[Start of section]

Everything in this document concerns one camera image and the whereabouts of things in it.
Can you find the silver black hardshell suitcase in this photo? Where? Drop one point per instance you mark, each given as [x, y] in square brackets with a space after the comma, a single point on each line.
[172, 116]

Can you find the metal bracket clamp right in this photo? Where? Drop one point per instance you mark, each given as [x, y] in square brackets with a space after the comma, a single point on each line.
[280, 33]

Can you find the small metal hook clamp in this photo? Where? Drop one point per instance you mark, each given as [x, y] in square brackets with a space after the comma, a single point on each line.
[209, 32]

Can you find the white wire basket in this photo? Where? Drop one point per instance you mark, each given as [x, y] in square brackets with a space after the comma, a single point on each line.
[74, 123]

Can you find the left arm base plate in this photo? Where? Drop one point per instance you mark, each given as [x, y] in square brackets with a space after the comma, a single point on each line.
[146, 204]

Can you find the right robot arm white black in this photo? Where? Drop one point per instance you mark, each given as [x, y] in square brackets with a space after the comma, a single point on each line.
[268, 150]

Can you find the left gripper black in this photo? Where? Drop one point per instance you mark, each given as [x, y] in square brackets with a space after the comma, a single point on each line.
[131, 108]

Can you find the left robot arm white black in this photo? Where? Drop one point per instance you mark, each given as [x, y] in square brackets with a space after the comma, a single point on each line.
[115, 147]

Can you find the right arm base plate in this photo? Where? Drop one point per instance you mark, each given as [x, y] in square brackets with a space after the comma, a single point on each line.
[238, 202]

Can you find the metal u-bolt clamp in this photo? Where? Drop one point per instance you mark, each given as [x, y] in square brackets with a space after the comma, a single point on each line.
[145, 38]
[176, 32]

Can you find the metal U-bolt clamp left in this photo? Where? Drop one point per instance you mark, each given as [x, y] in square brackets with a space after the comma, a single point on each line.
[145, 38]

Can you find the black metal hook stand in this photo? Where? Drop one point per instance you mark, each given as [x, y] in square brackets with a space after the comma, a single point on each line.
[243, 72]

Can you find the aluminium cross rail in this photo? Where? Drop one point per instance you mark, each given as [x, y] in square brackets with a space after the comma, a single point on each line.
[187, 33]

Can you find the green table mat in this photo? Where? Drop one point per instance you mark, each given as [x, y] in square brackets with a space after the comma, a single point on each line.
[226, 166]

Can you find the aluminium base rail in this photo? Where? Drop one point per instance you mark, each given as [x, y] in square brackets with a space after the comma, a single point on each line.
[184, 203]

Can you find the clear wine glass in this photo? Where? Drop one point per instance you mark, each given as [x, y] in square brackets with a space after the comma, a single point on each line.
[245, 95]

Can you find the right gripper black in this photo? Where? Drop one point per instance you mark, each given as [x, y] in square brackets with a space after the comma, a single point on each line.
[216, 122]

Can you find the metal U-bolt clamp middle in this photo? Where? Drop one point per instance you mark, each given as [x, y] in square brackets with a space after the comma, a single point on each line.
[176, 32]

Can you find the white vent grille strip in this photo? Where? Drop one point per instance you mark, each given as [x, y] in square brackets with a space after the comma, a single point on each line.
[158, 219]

[End of section]

**WHAT IS NEEDED:** All the records above need to be set down again exactly as they were given.

**EXPECTED ANSWER:**
Everything in this document concerns one camera image and the whereabouts of things in it.
Can you find the silver black hardshell suitcase in this photo? Where? Drop one point per instance you mark, each given as [x, y] in square brackets with a space after the comma, a single point on each line.
[172, 116]

Can you find the metal bracket clamp right in this photo? Where? Drop one point per instance you mark, each given as [x, y] in square brackets with a space after the comma, a single point on each line.
[280, 33]

Can you find the small metal hook clamp in this photo? Where? Drop one point per instance you mark, each given as [x, y] in square brackets with a space after the comma, a single point on each line.
[209, 32]

Can you find the white wire basket in this photo? Where? Drop one point per instance you mark, each given as [x, y] in square brackets with a space after the comma, a single point on each line.
[74, 123]

Can you find the left arm base plate in this photo? Where? Drop one point per instance you mark, each given as [x, y] in square brackets with a space after the comma, a single point on each line.
[146, 204]

Can you find the right robot arm white black in this photo? Where? Drop one point per instance you mark, each given as [x, y] in square brackets with a space after the comma, a single point on each line.
[268, 150]

Can you find the left gripper black in this photo? Where? Drop one point per instance you mark, each given as [x, y] in square brackets with a space after the comma, a single point on each line.
[131, 108]

Can you find the left robot arm white black in this photo? Where? Drop one point per instance you mark, each given as [x, y] in square brackets with a space after the comma, a single point on each line.
[115, 147]

Can you find the right arm base plate in this photo? Where? Drop one point per instance you mark, each given as [x, y] in square brackets with a space after the comma, a single point on each line.
[238, 202]

Can you find the metal u-bolt clamp in this photo? Where? Drop one point per instance you mark, each given as [x, y] in square brackets with a space after the comma, a single point on each line.
[145, 38]
[176, 32]

Can you find the metal U-bolt clamp left in this photo? Where? Drop one point per instance you mark, each given as [x, y] in square brackets with a space after the comma, a single point on each line.
[145, 38]

Can you find the black metal hook stand in this photo? Where? Drop one point per instance you mark, each given as [x, y] in square brackets with a space after the comma, a single point on each line.
[243, 72]

Can you find the aluminium cross rail in this photo? Where? Drop one point per instance you mark, each given as [x, y] in square brackets with a space after the comma, a single point on each line.
[187, 33]

Can you find the green table mat in this photo? Where? Drop one point per instance you mark, each given as [x, y] in square brackets with a space after the comma, a single point on each line.
[226, 166]

Can you find the aluminium base rail in this photo? Where? Drop one point per instance you mark, each given as [x, y] in square brackets with a space after the comma, a single point on each line.
[184, 203]

Can you find the clear wine glass in this photo? Where? Drop one point per instance you mark, each given as [x, y] in square brackets with a space after the comma, a single point on each line.
[245, 95]

Can you find the right gripper black in this photo? Where? Drop one point per instance you mark, each given as [x, y] in square brackets with a space after the comma, a single point on each line.
[216, 122]

Can you find the metal U-bolt clamp middle in this photo? Where? Drop one point per instance you mark, each given as [x, y] in square brackets with a space after the comma, a single point on each line.
[176, 32]

Can you find the white vent grille strip in this photo? Where? Drop one point per instance you mark, each given as [x, y] in square brackets with a space after the comma, a single point on each line.
[158, 219]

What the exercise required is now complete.